> Exercise prompt
With the images removed, return every line below exactly as it reads.

***

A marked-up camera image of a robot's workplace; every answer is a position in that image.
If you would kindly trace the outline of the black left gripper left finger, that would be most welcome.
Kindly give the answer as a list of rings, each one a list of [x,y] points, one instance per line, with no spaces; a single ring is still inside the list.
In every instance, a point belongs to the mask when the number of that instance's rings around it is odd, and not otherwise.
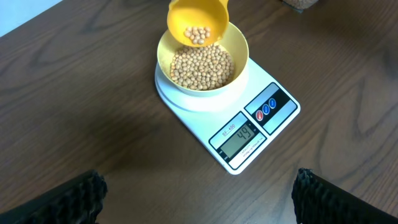
[[[95,170],[1,214],[1,224],[96,224],[108,186]]]

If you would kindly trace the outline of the yellow plastic measuring scoop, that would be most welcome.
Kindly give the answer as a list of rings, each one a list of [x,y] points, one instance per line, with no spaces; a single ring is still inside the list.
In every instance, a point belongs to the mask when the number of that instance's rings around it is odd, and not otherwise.
[[[187,27],[209,27],[204,46],[221,40],[229,26],[228,0],[173,0],[169,4],[167,27],[175,40],[194,47],[185,36]]]

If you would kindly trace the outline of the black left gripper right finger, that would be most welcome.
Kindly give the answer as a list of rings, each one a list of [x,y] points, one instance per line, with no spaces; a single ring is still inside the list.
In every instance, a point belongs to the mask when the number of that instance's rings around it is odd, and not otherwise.
[[[397,224],[394,217],[300,168],[292,188],[297,223],[303,224]]]

***

> Written answer
A marked-up camera image of a robot's workplace; every answer is a position in that image.
If you would kindly trace the outline of the black left gripper left finger, that would be most welcome.
Kindly give the answer as a list of rings, each one a list of [x,y] points, one instance per line, with no spaces; a single ring is still inside the list.
In every instance, a point belongs to the mask when the number of that instance's rings around it is odd, and not otherwise.
[[[95,170],[1,214],[1,224],[96,224],[108,186]]]

If you would kindly trace the outline of the yellow plastic measuring scoop, that would be most welcome.
Kindly give the answer as a list of rings, each one a list of [x,y] points, one instance per line, with no spaces; a single ring is still inside the list.
In every instance, a point belongs to the mask when the number of that instance's rings around it is odd, and not otherwise.
[[[187,27],[209,27],[204,46],[221,40],[229,26],[228,0],[173,0],[169,4],[167,27],[175,40],[194,47],[185,36]]]

If you would kindly trace the outline of the black left gripper right finger, that would be most welcome.
Kindly give the answer as a list of rings, each one a list of [x,y] points, one instance per line, with no spaces; a single ring is still inside the list.
In every instance, a point belongs to the mask when the number of that instance's rings around it is odd, and not otherwise.
[[[397,224],[394,217],[300,168],[292,188],[297,223],[303,224]]]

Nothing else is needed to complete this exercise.